02/08/2005

Antitese - I

O coleguinha do menino levou um tiro na nuca, disparado a partir do mesmo tambor dos outros cinco. Seu delito foi ser irmão mais novo de um dos mortos. Crime muito semelhante, aliás, ao cometido pelo pai, mãe e outro irmão. O menino chorou a morte do coleguinha, bem como a da pessoa-motivo da chacina, que sempre fora tão legal com ele, dera-lhe a pipa da borboleta estampada, pena que fosse tão novo, pois o queria para pai. Ele sim, sabia contar histórias, redesenhando no ar os fatos, com o revólver que para isso tirava da cintura. O menino entristecia mas concordava quando o herói, depois de cheirar um pozinho mágico, berrava que os pais de ambos eram trouxas, pastavam no asfalto em busca de um trabalho que jamais daria pra comprar as sonhadas maçãs, só eram homens pra baterem em suas mulheres, quando encachaçados. Ele não, olha só aquele tênis. Ele não, olha a jaqueta, olha o dvd, olha o mp3. Aquilo era só o começo, berrava com seus olhos vidrados, pra platéia vidrada dos menorzinhos. Ele um dia seria dono de tudo aquilo – e seu revólver percorria o contorno da favela, no entardecer. E daria proteção pras mães todas, e pra eles todos, quem quisesse era só segui-lo.
E agora, seguir a quem, se, trouxa ou não, todos morreram? Chega de seguir, pois o caminho leva só ao choro e à lamentação da mãe viúva. Era hora de ocupar. Mas ele ainda não conhecia esse verbo. Nem tinha a coragem para um dia conhecer. Foi então que ouviu o som do barraco ao lado, de uma maneira diferente. Dois poetas contavam a história do seu pai. E do coleguinha morto. E do amigo do coleguinha morto, já sem o seu revólver para contornar o horizonte da favela. Os poetas ritmavam os amigos na cadeia, os ricos do jardim, os poderosos públicos, os poderosos privados, os poderosos privadas. O menino chegou à janela desse barraco e viu dois caras dançando ao chão. Pareciam reflexo um do outro. Uma moça chegou perto e deu-lhe um chocolate. Onde estavam os revólveres? Ali só existiam canetas, livros, folhetos, um computador no fundo, aparelhagem de som. A moça do chocolate disse ter gostado do ritmo com que o menino balançava a cabeça e falou: vou te ensinar a dançar. Vou te ensinar a pensar e também a sonhar teu pensamento. Ritmo e poesia. Olha que cartaz lindo vamos pôr aqui na porta. O menino pôde ler: a voz.
***
O menino ainda não sabia, mas ali naquele barraco juntaram-se algumas vítimas, alguns insurgentes, alguns pensadores. Ali discutiam e transformavam em música e dança todas as dificuldades e as esperanças. De início eram três, depois trinta, a seguir, cem, faziam concursos em que todos venciam. Pessoas certas apareceram no momento certo e apoiaram o diálogo com a escola mais próxima. Os alunos aderiram. O pátio, antes trancado pela série de vandalismos, agora era cuidado pelos antigos detratores. Pois lá havia cursos de dança, de costura, de capoeira, de música. Na quadra, equipes podiam jogar futebol de dia e à noite.

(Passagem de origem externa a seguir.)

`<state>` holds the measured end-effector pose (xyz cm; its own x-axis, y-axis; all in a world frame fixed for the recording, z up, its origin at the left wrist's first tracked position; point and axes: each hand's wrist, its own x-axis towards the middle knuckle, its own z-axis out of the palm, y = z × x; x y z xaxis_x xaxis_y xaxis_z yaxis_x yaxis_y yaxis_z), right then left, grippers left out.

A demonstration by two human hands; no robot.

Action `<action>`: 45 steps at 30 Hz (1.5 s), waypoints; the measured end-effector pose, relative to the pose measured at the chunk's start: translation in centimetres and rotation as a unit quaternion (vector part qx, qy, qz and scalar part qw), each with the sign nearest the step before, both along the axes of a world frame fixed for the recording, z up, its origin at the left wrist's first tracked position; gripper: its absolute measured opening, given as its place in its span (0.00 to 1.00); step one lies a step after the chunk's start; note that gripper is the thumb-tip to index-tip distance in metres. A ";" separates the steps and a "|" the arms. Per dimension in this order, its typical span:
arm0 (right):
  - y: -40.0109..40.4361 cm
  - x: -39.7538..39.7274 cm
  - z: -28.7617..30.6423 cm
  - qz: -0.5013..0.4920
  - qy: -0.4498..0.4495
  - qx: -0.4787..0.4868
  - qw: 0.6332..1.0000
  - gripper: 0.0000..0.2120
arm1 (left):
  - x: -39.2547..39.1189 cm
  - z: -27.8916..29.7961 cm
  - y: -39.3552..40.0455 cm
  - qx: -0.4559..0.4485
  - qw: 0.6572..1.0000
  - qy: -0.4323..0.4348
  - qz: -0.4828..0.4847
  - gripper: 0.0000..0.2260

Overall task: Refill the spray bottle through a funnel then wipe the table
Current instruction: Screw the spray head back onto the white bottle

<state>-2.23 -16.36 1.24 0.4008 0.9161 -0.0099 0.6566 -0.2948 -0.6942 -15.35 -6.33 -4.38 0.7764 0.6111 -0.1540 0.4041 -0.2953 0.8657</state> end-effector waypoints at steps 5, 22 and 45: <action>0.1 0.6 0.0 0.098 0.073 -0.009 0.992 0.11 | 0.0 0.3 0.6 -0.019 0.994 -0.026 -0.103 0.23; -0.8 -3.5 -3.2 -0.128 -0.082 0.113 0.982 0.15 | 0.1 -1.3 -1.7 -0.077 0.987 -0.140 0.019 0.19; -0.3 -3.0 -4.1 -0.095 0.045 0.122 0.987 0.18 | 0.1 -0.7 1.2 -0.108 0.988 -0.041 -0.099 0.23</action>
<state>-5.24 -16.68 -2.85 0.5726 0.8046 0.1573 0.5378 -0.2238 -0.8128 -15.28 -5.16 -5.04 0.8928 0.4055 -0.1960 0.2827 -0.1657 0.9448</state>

Antes da eleição para prefeito, a fila dos drogados à frente do barraco do traficante equiparava-se à fila dos militantes dos partidos políticos à frente do barraco da voz, em busca do apoio. A diferença era que os drogados eram abraçados. Os partidos, repelidos.
A voz precisa sim de um líder, mas este será escolhido por todos, explicava a moça do chocolate, para várias pessoas sentadas ao lado do som. O menino escutava e gostava de sua segunda e nova casa. O menino pôs as duas mãos em conchas seguidas, unindo boca e ouvido e pôde ouvir amplificado o que dizia baixinho: - minha voz!